Early CPUs were exactly as youd expect.

CPUs of this throw in were sub-scalar, able to complete less than one instruction per clock cycle.

CPU designers identified that there were many different stages of completing an instruction.

Each of these stages required different hardware.

In any sort of processor, idle hardware is useless hardware.

To utilise this idle hardware, CPU designs were updated to use a pipeline approach.

This made CPUs scalar.

To be able to do more, processors needed to be made super-scalar.
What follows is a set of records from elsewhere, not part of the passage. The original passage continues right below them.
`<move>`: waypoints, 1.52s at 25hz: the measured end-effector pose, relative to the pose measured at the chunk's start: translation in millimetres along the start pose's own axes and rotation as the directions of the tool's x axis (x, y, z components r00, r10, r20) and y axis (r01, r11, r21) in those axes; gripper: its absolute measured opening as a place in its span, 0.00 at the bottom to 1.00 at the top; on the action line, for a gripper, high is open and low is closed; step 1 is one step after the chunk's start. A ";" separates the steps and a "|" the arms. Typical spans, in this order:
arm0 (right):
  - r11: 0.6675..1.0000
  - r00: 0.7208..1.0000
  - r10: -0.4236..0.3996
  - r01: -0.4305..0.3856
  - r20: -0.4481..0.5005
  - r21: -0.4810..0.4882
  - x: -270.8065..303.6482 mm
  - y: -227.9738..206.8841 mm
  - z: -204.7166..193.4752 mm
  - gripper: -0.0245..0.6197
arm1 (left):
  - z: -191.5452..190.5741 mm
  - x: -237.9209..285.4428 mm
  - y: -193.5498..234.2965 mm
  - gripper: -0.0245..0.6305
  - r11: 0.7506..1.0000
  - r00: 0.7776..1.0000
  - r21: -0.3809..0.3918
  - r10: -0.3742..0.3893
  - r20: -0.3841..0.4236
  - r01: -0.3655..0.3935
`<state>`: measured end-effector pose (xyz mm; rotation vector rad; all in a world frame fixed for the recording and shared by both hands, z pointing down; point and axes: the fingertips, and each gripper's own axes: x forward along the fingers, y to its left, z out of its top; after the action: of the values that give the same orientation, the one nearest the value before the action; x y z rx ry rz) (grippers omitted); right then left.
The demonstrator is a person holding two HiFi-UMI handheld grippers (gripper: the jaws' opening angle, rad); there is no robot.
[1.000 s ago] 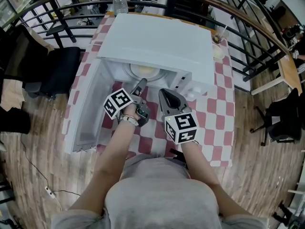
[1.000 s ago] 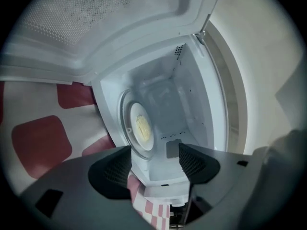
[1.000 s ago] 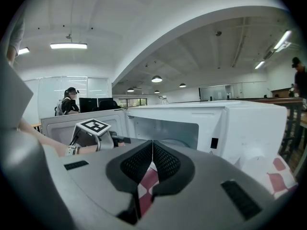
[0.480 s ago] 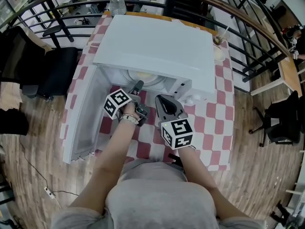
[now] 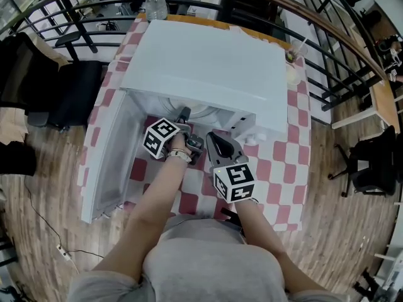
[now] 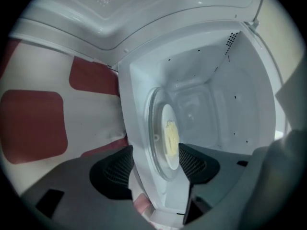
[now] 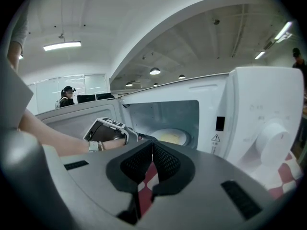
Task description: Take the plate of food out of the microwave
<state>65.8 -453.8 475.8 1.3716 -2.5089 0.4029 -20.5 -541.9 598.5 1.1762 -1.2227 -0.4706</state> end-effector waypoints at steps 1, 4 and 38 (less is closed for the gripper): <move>1.000 1.000 -0.001 0.001 -0.003 0.002 0.1 -1.5 -1.0 0.08 | 0.4 0.0 3.4 0.49 0.999 0.999 0.001 0.032 0.011 -0.032; 1.000 1.000 -0.005 0.005 -0.013 0.007 -0.6 -5.4 -3.5 0.08 | 2.7 -1.1 14.2 0.49 0.991 0.990 -0.006 0.131 0.045 -0.131; 1.000 0.999 -0.022 0.022 -0.034 -0.004 -19.6 -19.3 -2.5 0.08 | -3.4 -6.6 7.6 0.26 0.987 0.988 -0.068 0.150 0.019 -0.149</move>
<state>92.7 -447.7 473.5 1.3783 -2.4634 0.4135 -21.9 -532.2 602.4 1.0166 -1.2959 -0.4109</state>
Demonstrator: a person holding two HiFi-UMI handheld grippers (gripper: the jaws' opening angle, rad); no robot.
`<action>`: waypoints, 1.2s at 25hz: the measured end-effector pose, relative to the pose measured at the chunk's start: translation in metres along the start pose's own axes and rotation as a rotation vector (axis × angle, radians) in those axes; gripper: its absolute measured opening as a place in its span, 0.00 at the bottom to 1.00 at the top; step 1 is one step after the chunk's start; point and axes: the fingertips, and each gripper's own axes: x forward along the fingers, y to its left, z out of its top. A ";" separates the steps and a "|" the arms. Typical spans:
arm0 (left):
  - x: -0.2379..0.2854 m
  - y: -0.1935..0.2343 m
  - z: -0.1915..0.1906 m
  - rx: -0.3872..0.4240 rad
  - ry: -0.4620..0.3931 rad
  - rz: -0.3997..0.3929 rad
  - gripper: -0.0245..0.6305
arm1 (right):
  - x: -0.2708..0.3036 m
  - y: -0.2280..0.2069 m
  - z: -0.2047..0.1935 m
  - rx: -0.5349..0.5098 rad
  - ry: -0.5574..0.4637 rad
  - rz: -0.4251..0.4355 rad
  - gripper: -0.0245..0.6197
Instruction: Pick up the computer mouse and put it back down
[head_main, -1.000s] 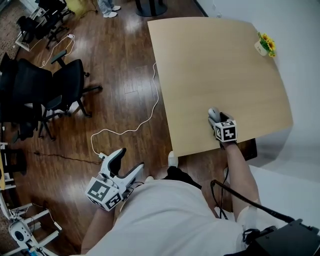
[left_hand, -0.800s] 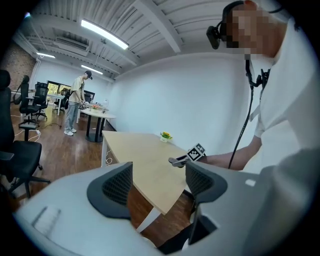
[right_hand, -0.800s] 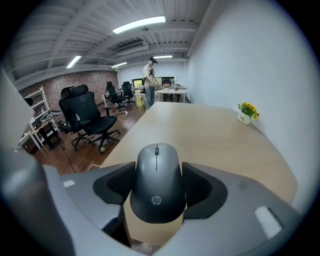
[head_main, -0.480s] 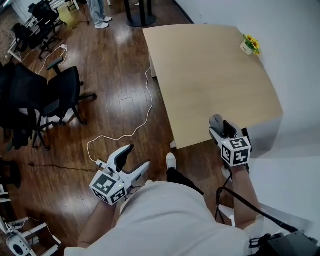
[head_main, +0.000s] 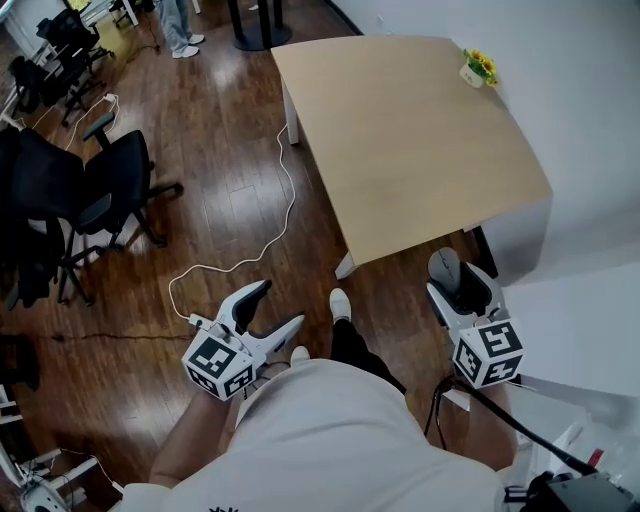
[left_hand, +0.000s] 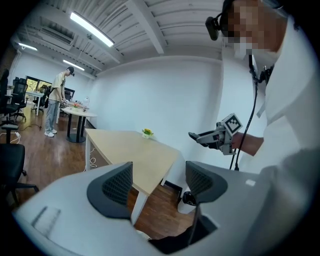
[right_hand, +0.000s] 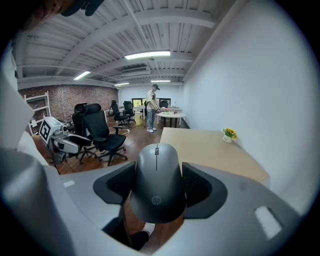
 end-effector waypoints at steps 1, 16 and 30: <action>-0.003 -0.002 -0.002 0.008 0.002 -0.003 0.52 | -0.007 0.005 -0.001 0.000 -0.004 -0.003 0.50; -0.015 -0.017 0.002 0.027 -0.014 -0.048 0.52 | -0.025 0.010 -0.006 0.036 -0.025 -0.038 0.50; 0.029 0.015 0.035 -0.031 -0.014 0.059 0.52 | 0.163 -0.104 -0.022 0.088 0.092 -0.035 0.50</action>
To achieve this, multiple parallel pipelines were implemented.

Keeping pipelines fed with data

The main performance issue with computers is typically memory latency.

Traditionally, the answer was just to stall and wait for it to become available.

This leaves the whole pipeline empty, potentially for hundreds of CPU cycles.

While CPU cache memory can help address this issue, it still cant fix it.

A new paradigm was needed to solve it.

That paradigm shift was Out Of Order Execution or OOO.

The first stage of a pipeline is to decode the instruction.

In an OOO CPU, decoded instructions are added to a queue.

They are only removed from the queue and actually processed when the data they need is available.

Critically, it doesnt matter what order the instructions were added to the queue.

Critical dependencies

This process assumes two things.

First of all, that it is possible to reliably identify and handle true dependencies.

Secondly that you’re able to reliably handle and identify false dependencies.

What is the difference?

Well, a true dependency is a dependency that cant be mitigated at all in an OOO system.

The easiest example is the read-after-write.

They must be completed in the order in which they were presented, or youll get nonsense data.

A false dependency is one that can be hidden with another clever trick.

Lets take the example of write-after-read.

At first glance, you might think that you cant overwrite data before youve read it.

Things arent that simple though.

This is the process of register renaming and it is critical to OOO processing.

Typically, an instruction set defines a set number of architectural registers that are used in the system.

You literally cant address any others.

But what if you do overprovision registers?

A real-world analogy would be hot-desking.

This is done on the basis of the earliest issued instructions that have data available.

OOO execution relies on register renaming to hide false dependencies.